I arose early on the day before the dedication, hoping to photograph the new temple at sunrise. But when I reached the temple grounds I found President Nelson already up, inspecting the temple and the grounds. He looked at the gardens and landscaping with a deliberateness I would see again a few hours later when he greeted the people. Each greeting carried a sweet sentiment that communicated “Thank you for welcoming me home.”

It was a sentiment I observed over and over again during the global ministry tour. Nothing was more clear: among the members of The Church of Jesus Christ of Latter-day Saints, President Nelson is home.

Today, one of my greatest regrets is that I did not return to my college journalism adviser, who died several years ago, and share with her what I have learned from the Lord’s latter-day prophets and others who lead His Church. From President Hinckley I gained a desire to quicken my pace, from President Monson a desire to slow it down.
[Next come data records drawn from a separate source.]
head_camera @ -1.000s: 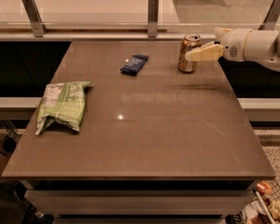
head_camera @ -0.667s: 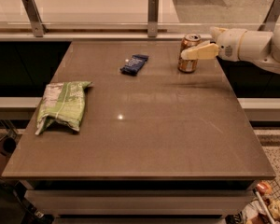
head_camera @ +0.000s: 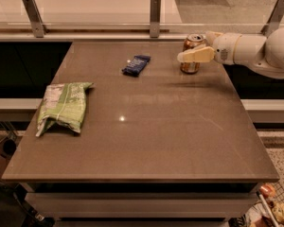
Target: Move orange can near green jalapeno chip bag
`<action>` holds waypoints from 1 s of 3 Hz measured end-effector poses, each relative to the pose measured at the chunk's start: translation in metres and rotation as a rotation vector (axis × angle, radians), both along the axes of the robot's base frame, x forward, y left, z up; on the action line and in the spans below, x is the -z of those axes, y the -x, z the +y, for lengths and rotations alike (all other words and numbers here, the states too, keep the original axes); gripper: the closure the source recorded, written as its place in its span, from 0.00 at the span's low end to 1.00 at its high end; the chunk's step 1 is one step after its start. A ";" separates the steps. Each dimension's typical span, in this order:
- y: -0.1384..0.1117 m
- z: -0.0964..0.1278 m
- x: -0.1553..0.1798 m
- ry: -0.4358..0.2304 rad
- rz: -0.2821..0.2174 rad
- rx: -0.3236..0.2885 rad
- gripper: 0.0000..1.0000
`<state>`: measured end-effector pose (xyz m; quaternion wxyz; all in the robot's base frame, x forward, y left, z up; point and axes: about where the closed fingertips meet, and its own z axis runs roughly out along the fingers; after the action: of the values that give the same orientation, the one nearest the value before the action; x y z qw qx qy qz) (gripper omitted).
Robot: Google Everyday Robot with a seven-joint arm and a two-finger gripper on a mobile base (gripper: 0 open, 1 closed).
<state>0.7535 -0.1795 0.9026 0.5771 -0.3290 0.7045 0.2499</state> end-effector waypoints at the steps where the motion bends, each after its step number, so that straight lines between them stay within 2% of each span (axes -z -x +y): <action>1: -0.002 0.004 0.005 -0.011 0.011 -0.003 0.00; 2: -0.005 0.007 0.010 -0.037 0.016 0.012 0.17; 3: -0.005 0.010 0.011 -0.037 0.016 0.007 0.41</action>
Offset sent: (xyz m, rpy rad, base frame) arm 0.0074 0.0032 -0.0166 0.0763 0.0203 -0.0456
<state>0.7588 -0.1699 0.8919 0.5781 -0.3136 0.7057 0.2634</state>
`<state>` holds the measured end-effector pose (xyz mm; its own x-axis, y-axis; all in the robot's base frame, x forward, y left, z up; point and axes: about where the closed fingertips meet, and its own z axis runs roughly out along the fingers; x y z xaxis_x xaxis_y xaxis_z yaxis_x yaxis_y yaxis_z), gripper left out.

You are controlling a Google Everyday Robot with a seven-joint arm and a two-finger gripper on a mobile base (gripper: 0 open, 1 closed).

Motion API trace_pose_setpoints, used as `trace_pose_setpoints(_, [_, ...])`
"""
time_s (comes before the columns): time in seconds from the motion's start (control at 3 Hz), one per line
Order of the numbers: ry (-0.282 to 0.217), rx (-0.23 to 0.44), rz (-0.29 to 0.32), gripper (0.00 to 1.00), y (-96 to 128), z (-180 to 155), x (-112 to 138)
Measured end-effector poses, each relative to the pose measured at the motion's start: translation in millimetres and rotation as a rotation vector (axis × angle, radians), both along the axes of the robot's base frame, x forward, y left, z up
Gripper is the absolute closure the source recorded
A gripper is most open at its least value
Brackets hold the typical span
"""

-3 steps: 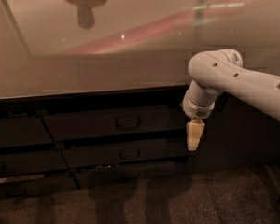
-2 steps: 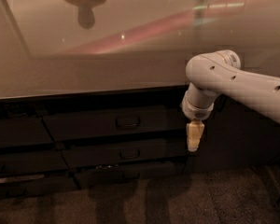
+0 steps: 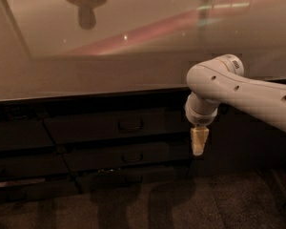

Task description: Open top drawer

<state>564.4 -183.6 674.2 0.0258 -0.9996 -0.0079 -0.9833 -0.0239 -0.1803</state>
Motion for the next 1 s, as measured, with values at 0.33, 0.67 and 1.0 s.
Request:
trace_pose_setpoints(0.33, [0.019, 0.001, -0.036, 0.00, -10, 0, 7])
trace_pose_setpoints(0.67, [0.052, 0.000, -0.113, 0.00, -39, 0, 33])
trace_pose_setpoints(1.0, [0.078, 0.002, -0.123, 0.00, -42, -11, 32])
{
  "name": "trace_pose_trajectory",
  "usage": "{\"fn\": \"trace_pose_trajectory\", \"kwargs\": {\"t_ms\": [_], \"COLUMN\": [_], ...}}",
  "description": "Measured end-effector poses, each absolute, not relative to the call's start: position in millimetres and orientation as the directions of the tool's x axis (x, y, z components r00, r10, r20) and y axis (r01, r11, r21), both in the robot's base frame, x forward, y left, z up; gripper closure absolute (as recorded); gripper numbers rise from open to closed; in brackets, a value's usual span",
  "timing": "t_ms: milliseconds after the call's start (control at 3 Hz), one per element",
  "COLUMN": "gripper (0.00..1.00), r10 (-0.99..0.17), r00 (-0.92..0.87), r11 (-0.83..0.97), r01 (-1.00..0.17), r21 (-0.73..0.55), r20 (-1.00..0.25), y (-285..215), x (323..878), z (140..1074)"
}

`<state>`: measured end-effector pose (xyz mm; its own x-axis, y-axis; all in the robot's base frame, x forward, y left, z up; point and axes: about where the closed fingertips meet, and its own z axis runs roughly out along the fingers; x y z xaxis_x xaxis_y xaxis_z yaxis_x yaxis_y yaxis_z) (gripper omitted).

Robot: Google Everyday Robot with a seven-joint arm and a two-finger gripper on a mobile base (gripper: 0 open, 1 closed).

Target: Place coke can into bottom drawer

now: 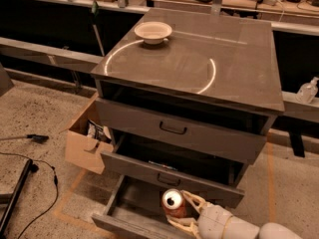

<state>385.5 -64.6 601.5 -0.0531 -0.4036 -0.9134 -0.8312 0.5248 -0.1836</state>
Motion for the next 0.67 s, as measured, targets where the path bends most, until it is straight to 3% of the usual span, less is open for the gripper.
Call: {"fn": "trace_pose_trajectory", "kwargs": {"t_ms": [667], "gripper": [1.0], "r10": [-0.462], "r00": [-0.105], "r11": [0.592], "r01": [-0.776], "r21": [-0.218], "r20": [-0.88], "y": [-64], "x": [421], "z": [531]}}
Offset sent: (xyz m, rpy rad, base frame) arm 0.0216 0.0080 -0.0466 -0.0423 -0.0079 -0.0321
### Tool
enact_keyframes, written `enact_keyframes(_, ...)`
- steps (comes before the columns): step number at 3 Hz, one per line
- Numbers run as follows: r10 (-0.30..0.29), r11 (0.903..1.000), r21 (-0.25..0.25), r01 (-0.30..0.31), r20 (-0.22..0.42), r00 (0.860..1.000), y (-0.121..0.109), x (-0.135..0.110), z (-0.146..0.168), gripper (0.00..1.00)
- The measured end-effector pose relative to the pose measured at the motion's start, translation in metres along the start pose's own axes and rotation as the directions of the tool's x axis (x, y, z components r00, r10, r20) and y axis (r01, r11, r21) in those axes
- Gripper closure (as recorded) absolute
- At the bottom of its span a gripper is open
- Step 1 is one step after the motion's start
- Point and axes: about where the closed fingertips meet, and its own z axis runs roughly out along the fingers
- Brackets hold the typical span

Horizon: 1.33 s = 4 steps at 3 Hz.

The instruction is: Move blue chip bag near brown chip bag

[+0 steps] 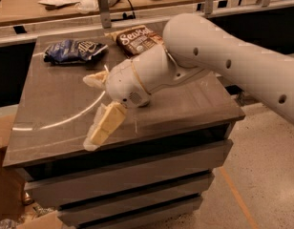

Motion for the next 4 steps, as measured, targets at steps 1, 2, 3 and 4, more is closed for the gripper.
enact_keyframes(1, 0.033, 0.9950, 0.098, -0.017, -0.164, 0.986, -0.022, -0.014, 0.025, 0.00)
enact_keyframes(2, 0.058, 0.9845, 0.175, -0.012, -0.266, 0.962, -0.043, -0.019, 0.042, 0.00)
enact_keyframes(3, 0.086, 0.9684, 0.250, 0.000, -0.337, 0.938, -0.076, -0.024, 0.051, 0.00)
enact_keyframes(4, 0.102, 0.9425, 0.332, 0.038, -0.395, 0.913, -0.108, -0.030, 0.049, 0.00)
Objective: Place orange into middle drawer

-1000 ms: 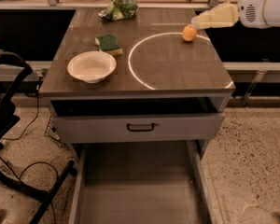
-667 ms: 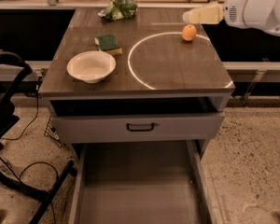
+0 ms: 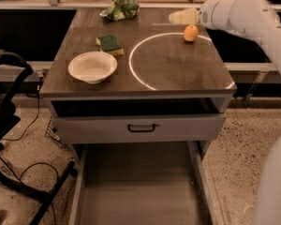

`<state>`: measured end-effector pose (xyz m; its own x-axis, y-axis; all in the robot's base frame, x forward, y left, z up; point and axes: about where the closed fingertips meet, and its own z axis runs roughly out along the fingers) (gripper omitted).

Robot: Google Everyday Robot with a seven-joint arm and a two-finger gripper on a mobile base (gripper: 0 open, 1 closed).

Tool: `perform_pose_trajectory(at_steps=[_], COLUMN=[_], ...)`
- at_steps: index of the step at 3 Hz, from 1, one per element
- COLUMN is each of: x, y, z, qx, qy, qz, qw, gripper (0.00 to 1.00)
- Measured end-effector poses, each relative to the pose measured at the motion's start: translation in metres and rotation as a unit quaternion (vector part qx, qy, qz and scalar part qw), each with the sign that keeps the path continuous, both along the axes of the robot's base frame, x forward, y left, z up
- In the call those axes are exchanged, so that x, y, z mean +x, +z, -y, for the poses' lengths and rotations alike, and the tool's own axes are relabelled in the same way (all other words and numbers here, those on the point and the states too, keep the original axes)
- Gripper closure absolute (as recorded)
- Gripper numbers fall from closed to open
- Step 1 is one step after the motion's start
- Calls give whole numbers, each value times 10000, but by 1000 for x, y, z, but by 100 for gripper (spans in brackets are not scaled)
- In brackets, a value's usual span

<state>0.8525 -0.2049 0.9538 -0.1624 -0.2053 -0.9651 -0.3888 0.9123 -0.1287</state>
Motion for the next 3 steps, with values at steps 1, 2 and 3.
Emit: perform_pose_trajectory(at_steps=[1, 2, 3], x=[30, 44, 45], y=[-25, -65, -91], z=[-1, 4, 5], qx=[-179, -149, -46], qy=[-107, -251, -314], qz=[-101, -370, -541], qw=[9997, 9989, 9980], gripper=[0, 0, 0])
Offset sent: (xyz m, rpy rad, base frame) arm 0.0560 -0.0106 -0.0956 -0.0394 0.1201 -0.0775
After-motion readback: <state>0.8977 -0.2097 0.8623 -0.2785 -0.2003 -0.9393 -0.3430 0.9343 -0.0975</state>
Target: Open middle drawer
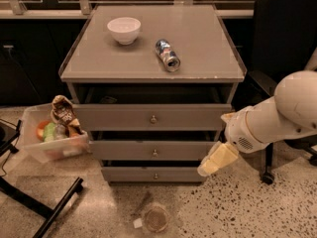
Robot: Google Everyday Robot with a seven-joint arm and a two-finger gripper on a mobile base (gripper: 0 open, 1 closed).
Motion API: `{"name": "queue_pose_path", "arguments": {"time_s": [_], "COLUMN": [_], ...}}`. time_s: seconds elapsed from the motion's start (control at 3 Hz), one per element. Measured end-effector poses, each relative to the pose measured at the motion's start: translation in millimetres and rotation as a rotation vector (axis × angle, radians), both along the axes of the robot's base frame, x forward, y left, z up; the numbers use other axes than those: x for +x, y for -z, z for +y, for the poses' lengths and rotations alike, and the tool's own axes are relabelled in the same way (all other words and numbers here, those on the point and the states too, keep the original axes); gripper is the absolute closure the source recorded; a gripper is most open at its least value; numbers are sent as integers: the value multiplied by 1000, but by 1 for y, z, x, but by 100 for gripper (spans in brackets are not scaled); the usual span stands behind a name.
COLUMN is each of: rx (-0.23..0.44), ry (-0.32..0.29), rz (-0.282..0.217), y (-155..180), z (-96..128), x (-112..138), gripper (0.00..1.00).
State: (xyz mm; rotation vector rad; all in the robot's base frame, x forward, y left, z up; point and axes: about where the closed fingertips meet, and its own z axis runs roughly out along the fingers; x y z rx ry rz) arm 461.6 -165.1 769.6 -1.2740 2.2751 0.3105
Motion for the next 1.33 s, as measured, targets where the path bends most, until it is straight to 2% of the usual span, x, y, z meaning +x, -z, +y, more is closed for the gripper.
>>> {"name": "queue_pose_path", "arguments": {"time_s": [0.33,0.67,1.0,1.33], "rx": [50,122,130,130], "ry": [28,90,125,125], "rz": [0,5,-55,-55], "y": [58,117,116,116], "z": [7,22,20,20], "x": [33,47,65,65], "gripper": [0,0,0,0]}}
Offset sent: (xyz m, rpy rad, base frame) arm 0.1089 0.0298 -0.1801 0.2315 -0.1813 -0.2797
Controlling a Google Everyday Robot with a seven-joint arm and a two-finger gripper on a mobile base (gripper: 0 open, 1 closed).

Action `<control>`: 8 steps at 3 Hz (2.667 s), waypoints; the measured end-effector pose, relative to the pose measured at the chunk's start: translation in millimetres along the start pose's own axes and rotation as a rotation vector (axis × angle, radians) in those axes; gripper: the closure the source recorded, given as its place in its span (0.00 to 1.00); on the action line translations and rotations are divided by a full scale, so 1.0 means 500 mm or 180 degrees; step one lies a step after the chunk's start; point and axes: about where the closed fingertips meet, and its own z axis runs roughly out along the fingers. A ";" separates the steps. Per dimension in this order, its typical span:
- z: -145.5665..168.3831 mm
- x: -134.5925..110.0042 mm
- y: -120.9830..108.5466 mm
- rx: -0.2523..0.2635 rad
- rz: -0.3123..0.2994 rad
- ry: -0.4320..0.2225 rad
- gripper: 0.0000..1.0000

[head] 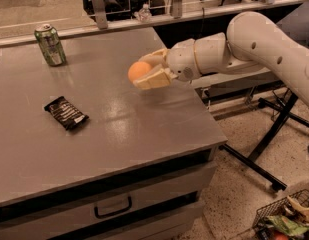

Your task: Move orange near green can

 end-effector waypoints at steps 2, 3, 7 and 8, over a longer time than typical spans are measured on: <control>0.056 -0.061 -0.176 0.0459 -0.0054 0.0124 1.00; 0.134 -0.083 -0.214 0.0424 -0.0068 0.0108 1.00; 0.341 -0.138 -0.205 0.0283 -0.0105 -0.0323 1.00; 0.356 -0.143 -0.208 0.0383 -0.0033 -0.0336 1.00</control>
Offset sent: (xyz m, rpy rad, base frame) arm 0.1394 0.0626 0.0389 -0.0460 -0.0837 -0.1616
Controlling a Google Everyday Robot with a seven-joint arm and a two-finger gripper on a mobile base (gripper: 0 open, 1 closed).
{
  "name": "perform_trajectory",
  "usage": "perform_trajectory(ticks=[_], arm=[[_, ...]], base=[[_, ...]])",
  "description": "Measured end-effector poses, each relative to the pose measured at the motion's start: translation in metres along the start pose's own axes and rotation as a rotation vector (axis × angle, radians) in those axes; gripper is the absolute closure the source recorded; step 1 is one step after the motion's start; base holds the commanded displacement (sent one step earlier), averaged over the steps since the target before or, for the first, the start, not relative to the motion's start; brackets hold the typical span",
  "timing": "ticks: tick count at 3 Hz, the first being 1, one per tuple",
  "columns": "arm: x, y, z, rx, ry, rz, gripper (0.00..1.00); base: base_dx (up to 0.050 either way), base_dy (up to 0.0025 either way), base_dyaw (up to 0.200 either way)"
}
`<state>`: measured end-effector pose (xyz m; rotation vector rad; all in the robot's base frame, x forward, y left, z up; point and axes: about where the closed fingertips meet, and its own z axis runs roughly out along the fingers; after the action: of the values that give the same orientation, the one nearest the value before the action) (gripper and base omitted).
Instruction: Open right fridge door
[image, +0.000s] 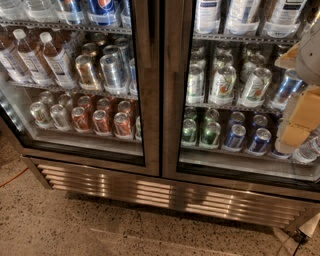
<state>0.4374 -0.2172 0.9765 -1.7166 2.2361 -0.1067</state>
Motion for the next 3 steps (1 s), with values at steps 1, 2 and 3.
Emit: perform_trajectory(ticks=[1, 2, 3], arm=[[0.000, 0.000, 0.000, 0.002, 0.001, 0.002, 0.00], [-0.008, 0.008, 0.012, -0.067, -0.082, -0.038, 0.00], [-0.024, 0.025, 0.031, -0.208, -0.250, -0.118, 0.00]], base=[[0.000, 0.00000, 0.000], [0.000, 0.00000, 0.000], [0.000, 0.00000, 0.000]])
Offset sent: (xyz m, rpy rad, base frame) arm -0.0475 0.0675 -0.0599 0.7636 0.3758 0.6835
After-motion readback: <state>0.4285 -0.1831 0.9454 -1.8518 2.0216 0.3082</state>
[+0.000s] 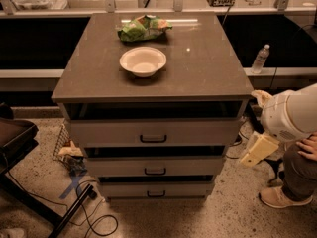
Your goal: Open middle drawer
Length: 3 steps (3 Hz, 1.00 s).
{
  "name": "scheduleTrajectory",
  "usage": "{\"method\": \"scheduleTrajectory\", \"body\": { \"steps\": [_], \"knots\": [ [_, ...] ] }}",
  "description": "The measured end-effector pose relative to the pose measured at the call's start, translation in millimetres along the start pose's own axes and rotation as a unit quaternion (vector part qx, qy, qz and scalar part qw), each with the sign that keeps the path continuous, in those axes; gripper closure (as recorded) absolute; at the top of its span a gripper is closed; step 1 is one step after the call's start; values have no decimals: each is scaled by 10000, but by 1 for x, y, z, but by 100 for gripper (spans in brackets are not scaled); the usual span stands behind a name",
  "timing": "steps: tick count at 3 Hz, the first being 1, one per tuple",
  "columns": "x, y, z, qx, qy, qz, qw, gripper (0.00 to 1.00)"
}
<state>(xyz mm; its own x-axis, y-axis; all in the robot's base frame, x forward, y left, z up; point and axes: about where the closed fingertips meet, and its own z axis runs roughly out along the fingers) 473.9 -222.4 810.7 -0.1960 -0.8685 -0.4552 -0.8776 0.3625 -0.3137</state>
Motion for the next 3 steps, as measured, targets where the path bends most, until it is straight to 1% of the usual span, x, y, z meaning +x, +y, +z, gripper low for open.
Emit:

Watching President Nelson through the Church News window gives me the desire to minister in the moment, with the deliberateness of feeling at home with all of God’s children.

Each time I observe those who lead the Church, I want to listen more closely during general conference, to pray with real and growing intent, and to approach my Church callings and scripture study with increased sincerity. I have thought of the example of President Nelson and others when airline personnel tell me my flight is canceled or when unannounced visitors stop by my home. I have thought about them when I ponder my ministering assignments, when I respond to or encourage my teenage daughters, or when my aging family members need my attention. Sometimes those thoughts come in retrospect, when I wish I had done better.

If I could see my adviser today, my message would be one inspired by President Nelson; I would tell her that observing the small and simple actions of those who lead our Church has had a large impact. Sometimes, I would say, we are “so close to history, so close to miracles … that we don’t realize we are experiencing a miracle.”


Sarah Jane Weaver is the editor of the Church News. Her favorite assignments include reporting on LDS Church temple dedications and writing about Latter-day Saints around the world. She lives in Sandy, Utah, with her husband and daughters.